### WHAT TO WORK ON
To complete the exercise, repeat every record exactly as it stands.

_ _ _ _

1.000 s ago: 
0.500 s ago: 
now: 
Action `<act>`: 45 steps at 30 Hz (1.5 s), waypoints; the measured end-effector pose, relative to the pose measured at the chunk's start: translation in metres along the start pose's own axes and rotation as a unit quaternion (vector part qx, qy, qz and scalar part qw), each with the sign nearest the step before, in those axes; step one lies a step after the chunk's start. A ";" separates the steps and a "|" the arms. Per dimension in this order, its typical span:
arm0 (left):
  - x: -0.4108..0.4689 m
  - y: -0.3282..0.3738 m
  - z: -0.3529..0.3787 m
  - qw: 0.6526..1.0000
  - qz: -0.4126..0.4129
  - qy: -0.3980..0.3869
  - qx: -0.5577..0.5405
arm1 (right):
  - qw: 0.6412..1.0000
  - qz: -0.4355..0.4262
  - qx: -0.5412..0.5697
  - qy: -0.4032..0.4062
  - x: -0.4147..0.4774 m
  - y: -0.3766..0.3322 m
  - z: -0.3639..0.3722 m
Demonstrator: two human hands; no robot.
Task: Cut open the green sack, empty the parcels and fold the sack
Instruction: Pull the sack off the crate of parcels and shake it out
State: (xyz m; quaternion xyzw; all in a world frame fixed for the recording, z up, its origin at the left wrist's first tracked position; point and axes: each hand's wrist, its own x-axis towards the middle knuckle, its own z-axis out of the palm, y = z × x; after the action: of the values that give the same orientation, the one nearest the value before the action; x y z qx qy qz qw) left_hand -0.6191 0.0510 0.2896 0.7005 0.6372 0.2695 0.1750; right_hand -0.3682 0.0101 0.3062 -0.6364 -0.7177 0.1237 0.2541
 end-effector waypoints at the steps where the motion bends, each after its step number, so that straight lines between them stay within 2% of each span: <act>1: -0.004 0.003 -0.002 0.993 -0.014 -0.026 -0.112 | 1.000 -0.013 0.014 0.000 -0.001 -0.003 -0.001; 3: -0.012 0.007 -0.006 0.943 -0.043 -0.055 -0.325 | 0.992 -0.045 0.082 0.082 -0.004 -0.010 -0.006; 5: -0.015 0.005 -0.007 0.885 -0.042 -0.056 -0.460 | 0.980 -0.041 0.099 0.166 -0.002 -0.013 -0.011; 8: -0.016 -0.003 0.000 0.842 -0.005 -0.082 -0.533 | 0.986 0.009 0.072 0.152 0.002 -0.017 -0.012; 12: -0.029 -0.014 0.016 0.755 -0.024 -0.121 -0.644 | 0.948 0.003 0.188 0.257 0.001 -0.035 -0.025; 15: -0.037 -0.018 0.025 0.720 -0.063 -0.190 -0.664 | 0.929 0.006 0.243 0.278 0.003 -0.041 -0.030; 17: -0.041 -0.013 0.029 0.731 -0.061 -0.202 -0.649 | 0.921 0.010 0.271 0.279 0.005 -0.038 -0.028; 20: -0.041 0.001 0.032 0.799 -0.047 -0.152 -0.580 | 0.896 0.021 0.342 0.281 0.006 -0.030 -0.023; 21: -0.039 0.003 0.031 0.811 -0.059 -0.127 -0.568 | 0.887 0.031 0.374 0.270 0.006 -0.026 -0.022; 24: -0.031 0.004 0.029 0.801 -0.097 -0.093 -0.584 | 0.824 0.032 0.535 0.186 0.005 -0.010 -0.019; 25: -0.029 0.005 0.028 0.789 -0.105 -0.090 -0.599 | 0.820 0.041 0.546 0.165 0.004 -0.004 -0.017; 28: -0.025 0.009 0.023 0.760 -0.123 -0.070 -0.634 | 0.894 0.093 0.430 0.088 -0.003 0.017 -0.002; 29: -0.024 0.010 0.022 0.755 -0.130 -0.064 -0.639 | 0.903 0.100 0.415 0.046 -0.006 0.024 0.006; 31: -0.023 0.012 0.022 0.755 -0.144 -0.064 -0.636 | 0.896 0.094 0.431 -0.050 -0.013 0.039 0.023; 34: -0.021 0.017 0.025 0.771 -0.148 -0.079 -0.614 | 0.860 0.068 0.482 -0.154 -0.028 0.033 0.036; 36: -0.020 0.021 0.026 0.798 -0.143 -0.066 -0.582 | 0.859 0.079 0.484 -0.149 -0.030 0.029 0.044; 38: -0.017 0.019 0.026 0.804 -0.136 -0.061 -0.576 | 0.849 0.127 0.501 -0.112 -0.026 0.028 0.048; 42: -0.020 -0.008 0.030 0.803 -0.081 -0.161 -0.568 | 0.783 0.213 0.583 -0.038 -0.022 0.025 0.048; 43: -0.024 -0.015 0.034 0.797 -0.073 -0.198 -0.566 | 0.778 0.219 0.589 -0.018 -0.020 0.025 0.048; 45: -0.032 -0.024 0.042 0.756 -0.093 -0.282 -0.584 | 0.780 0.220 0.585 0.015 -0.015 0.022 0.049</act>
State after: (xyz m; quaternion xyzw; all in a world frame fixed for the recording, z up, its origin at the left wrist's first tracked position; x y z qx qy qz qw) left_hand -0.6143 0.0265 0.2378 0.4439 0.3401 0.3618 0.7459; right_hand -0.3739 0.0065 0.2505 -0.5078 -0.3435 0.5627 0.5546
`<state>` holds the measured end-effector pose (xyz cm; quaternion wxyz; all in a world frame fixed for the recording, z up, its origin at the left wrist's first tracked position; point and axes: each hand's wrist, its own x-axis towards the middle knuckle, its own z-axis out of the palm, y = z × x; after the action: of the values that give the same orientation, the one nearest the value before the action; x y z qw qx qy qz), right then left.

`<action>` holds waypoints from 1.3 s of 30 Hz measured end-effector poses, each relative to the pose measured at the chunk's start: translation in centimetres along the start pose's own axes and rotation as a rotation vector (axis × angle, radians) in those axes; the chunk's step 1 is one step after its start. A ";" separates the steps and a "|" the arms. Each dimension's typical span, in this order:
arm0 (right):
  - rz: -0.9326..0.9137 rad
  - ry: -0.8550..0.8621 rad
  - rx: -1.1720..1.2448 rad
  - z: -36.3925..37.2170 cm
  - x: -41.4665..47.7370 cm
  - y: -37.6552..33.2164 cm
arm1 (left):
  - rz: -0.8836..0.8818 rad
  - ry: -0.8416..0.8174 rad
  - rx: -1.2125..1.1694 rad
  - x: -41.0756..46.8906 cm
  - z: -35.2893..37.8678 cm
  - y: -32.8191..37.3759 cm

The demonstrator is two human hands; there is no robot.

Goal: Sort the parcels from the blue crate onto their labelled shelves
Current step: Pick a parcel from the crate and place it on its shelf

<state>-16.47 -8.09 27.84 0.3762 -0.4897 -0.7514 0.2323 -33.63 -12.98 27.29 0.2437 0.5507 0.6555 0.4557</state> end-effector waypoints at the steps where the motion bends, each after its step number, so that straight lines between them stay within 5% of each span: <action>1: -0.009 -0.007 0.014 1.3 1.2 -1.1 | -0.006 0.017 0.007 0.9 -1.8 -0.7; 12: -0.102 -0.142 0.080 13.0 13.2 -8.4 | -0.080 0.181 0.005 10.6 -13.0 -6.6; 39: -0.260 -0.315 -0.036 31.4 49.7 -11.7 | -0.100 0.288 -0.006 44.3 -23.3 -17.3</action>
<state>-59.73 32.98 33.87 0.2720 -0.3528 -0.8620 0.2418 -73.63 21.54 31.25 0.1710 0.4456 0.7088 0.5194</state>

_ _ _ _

### RESULT FOR THIS TASK
1.000 s ago: 
0.500 s ago: 
now: 
Action `<act>`: 45 steps at 30 Hz (1.5 s), waypoints; the measured end-effector pose, relative to the pose measured at the chunk's start: translation in metres along the start pose's own axes and rotation as a unit quaternion (vector part qx, qy, qz and scalar part qw), each with the sign nearest the step before, in those axes; step one lies a step after the chunk's start. A ";" separates the steps and a "|" the arms. Per dimension in this order, its typical span:
arm0 (left):
  - x: -0.4108..0.4689 m
  - y: -0.3282..0.3738 m
  - z: -0.3529..0.3787 m
  - qw: 0.6526..1.0000
  - qz: -0.4126..0.4129
  - qy: -0.3980..0.3869
  - qx: -0.5577..0.5405
arm1 (right):
  - qw: 0.6412..1.0000
  - qz: -0.4355..0.4262
  - qx: -0.5412..0.5697
  - qy: -0.4032..0.4062
  - x: -0.4147..0.4774 m
  - y: -0.3766..0.3322 m
  - z: -0.3639..0.3722 m
Demonstrator: two human hands; no robot.
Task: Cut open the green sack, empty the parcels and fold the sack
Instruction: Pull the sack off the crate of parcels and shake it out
State: (xyz m; quaternion xyzw; all in a world frame fixed for the recording, z up, its origin at the left wrist's first tracked position; point and axes: each hand's wrist, its own x-axis towards the middle knuckle, its own z-axis out of the palm, y = z × x; after the action: of the values that give the same orientation, the one nearest the value before the action; x y z qx qy qz qw) left_hand -0.6191 0.0510 0.2896 0.7005 0.6372 0.2695 0.1750; right_hand -0.3682 0.0101 0.3062 -0.6364 -0.7177 0.1237 0.2541
 end-effector waypoints at the steps where the motion bends, each after its step number, so that straight lines between them stay within 2% of each span: <act>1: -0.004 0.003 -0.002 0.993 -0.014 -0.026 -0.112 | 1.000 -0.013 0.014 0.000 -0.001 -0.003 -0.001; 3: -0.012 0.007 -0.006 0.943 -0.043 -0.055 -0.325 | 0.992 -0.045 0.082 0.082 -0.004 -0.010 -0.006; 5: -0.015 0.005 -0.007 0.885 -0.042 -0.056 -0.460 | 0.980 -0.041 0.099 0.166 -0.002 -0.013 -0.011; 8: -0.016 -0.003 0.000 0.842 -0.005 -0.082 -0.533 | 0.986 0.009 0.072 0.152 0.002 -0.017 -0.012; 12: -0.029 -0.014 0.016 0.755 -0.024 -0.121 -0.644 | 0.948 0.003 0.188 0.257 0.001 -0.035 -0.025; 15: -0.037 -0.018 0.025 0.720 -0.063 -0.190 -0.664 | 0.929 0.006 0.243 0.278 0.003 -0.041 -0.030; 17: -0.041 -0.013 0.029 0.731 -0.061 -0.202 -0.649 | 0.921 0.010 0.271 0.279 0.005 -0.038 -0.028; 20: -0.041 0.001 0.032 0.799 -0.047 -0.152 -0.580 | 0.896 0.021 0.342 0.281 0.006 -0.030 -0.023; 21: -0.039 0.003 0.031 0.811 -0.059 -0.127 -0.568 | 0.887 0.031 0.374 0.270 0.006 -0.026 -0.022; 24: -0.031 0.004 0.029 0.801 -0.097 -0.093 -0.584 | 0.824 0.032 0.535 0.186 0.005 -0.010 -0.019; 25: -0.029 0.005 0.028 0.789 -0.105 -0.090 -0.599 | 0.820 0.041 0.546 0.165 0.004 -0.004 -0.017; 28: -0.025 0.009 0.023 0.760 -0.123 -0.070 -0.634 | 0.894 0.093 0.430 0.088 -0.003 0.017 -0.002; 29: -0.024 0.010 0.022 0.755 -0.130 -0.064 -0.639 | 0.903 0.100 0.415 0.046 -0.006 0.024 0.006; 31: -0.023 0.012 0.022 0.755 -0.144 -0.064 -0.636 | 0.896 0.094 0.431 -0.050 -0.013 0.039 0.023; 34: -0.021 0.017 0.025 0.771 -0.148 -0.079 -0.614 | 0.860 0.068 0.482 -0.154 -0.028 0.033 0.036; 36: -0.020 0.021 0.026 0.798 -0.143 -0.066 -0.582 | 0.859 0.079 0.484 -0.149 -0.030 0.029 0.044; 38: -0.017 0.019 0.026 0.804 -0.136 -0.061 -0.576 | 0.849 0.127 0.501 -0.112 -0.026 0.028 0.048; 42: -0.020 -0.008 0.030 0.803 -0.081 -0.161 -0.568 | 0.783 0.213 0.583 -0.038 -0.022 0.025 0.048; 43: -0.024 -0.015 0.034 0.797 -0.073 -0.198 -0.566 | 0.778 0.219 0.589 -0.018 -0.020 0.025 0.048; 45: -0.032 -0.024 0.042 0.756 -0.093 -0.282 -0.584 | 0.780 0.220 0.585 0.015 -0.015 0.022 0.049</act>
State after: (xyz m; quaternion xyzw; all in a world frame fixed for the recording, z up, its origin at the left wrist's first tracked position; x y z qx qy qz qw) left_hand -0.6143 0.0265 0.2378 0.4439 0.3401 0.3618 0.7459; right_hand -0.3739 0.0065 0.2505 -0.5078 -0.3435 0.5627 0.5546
`<state>` holds the measured end-effector pose (xyz cm; quaternion wxyz; all in a world frame fixed for the recording, z up, its origin at the left wrist's first tracked position; point and axes: each hand's wrist, its own x-axis towards the middle knuckle, its own z-axis out of the palm, y = z × x; after the action: of the values that give the same orientation, the one nearest the value before the action; x y z qw qx qy qz), right then left.

`<action>` holds waypoints from 1.3 s of 30 Hz measured end-effector poses, each relative to the pose measured at the chunk's start: translation in centimetres along the start pose's own axes and rotation as a rotation vector (axis × angle, radians) in those axes; the chunk's step 1 is one step after its start. A ";" separates the steps and a "|" the arms. Each dimension's typical span, in this order:
arm0 (right):
  - rz: -0.9326..0.9137 rad
  - ry: -0.8550..0.8621 rad
  - rx: -1.1720..1.2448 rad
  - z: -36.3925..37.2170 cm
  - x: -41.4665..47.7370 cm
  - y: -37.6552..33.2164 cm
arm1 (left):
  - rz: -0.8836..0.8818 rad
  - ry: -0.8416..0.8174 rad
  - rx: -1.2125..1.1694 rad
  - x: -41.0756..46.8906 cm
  - z: -35.2893..37.8678 cm
  - y: -32.8191..37.3759 cm

The demonstrator is two human hands; there is no robot.

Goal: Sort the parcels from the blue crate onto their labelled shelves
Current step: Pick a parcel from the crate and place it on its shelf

<state>-16.47 -8.09 27.84 0.3762 -0.4897 -0.7514 0.2323 -33.63 -12.98 27.29 0.2437 0.5507 0.6555 0.4557</state> end-effector waypoints at the steps where the motion bends, each after its step number, so that straight lines between them stay within 5% of each span: <action>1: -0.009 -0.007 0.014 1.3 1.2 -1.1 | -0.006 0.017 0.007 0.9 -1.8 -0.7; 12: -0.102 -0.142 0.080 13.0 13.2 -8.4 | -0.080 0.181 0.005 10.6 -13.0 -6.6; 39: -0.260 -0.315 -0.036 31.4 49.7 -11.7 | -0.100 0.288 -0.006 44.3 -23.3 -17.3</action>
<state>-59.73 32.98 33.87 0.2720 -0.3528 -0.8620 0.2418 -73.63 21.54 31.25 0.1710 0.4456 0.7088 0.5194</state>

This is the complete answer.